• Task instructions:
An unaltered copy of the listing below is required.

• Input data:
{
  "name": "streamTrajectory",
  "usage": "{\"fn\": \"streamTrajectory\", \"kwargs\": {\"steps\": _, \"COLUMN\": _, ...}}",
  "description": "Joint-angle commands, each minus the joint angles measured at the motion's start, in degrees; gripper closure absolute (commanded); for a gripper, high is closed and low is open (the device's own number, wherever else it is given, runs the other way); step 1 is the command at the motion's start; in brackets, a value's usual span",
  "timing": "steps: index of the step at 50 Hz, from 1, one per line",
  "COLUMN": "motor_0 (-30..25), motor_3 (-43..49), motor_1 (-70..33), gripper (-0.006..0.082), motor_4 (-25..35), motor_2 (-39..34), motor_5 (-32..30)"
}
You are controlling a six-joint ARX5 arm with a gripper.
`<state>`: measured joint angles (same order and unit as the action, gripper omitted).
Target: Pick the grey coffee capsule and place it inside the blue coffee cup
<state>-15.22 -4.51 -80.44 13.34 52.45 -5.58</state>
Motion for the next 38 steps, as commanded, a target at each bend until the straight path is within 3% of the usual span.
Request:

• Response below:
{
  "name": "streamTrajectory",
  "usage": "{\"fn\": \"streamTrajectory\", \"kwargs\": {\"steps\": _, \"COLUMN\": _, ...}}",
  "description": "Joint-angle commands, each minus the joint angles measured at the motion's start, in degrees; gripper closure absolute (commanded); for a gripper, high is closed and low is open (the device's own number, wherever else it is given, runs the other way); step 1 is the command at the motion's start; in brackets, a value's usual span",
  "timing": "steps: index of the step at 50 Hz, from 1, one per line",
  "COLUMN": "motor_0 (-30..25), motor_3 (-43..49), motor_1 (-70..33), gripper (-0.006..0.082), motor_4 (-25..35), motor_2 (-39..34), motor_5 (-32..30)"
}
You are controlling a six-joint ARX5 arm with a gripper.
`<state>`: measured joint angles (same order and unit as the action, gripper omitted).
Target: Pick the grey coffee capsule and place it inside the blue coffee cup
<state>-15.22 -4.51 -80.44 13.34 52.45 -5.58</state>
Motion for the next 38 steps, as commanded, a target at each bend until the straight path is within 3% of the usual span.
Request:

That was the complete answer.